Ian Hislop at an Eye book launch in 2009

Ingrams continued as editor until 1986 when he was succeeded by Hislop. Ingrams remains chairman of the holding company.

==Style==

Private Eye often reports on the misdeeds of powerful and important individuals and, consequently, has received numerous libel writs throughout its history. These include three issued by James Goldsmith (known in the magazine as "(Sir) Jammy Fishpaste" and "Jonah Jammy fingers") and several by Robert Maxwell (known as "Captain Bob"), one of which resulted in the award of costs and reported damages of £225,000, and attacks on the magazine by Maxwell through a book, Malice in Wonderland, and a one-off magazine, Not Private Eye. Its defenders point out that it often carries news that the mainstream press will not print for fear of legal reprisals or because the material is of minority interest.

As well as covering a wide range of current affairs, Private Eye is also known for highlighting the errors and hypocritical behaviour of newspapers in the "Street of Shame" column, named after Fleet Street, the former home of many papers.

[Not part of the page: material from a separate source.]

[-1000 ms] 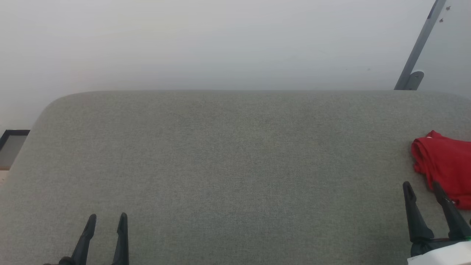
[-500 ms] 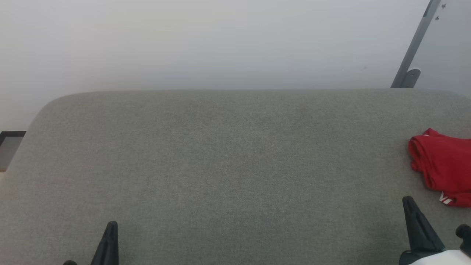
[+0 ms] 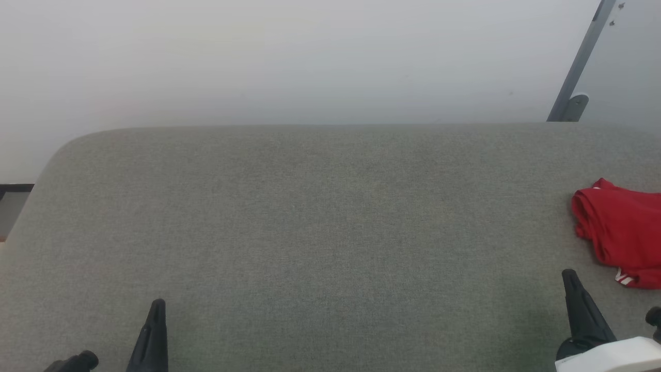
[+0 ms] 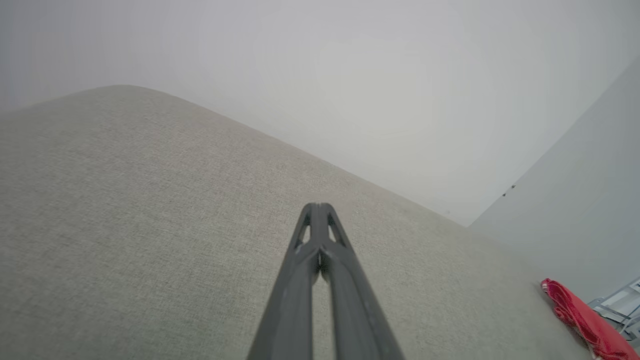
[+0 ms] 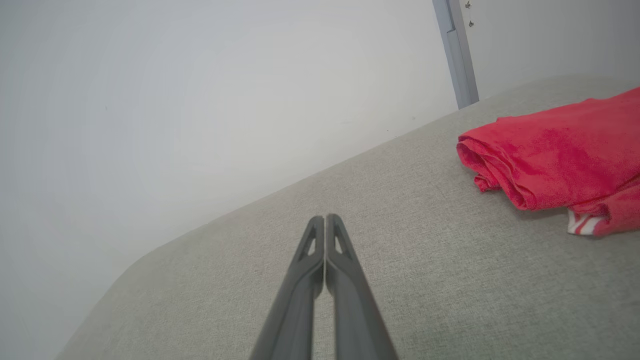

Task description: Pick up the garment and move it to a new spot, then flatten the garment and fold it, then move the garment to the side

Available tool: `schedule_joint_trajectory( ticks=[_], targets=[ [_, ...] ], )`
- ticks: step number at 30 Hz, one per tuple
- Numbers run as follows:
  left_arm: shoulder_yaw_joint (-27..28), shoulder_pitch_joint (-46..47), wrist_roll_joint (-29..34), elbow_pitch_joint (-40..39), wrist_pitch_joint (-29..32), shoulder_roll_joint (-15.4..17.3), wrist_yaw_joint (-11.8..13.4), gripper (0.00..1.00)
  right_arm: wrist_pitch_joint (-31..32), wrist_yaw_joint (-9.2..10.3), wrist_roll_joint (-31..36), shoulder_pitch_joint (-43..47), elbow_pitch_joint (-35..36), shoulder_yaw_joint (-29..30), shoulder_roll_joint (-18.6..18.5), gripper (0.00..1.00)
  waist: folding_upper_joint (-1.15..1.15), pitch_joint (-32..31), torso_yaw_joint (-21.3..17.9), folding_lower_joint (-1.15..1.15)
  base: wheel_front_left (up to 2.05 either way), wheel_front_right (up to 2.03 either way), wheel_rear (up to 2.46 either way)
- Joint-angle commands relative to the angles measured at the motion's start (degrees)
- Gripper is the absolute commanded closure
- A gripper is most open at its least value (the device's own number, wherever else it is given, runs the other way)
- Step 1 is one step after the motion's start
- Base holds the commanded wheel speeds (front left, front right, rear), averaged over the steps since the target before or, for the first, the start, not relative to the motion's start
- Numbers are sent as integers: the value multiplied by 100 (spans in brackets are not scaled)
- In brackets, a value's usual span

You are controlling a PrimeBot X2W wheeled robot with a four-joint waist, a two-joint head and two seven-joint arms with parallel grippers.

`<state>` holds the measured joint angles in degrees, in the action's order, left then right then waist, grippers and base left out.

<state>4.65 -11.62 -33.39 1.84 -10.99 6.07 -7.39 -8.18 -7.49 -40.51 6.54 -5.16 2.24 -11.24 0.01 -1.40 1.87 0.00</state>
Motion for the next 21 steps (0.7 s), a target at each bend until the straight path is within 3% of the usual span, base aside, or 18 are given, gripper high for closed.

It reports on parliamentary and national political issues, with regional and local politics covered in equal depth under the "Rotten Boroughs" column (named after the rotten boroughs of the pre-Reform Act 1832 House of Commons). Extensive investigative journalism is published under the "In the Back" section, often tackling cover-ups and unreported scandals. A financial column called "In the City" (referring to the City of London), written by Michael Gillard under the pseudonym "Slicker", has exposed several significant financial scandals and described unethical business practices.

Some contributors to Private Eye are media figures or specialists in their field who write anonymously, often under humorous pseudonyms, such as "Dr B Ching" (a reference to the Beeching cuts) who writes the "Signal Failures" column about the railways. Stories sometimes originate from writers for more mainstream publications who cannot get their stories published by their main employers.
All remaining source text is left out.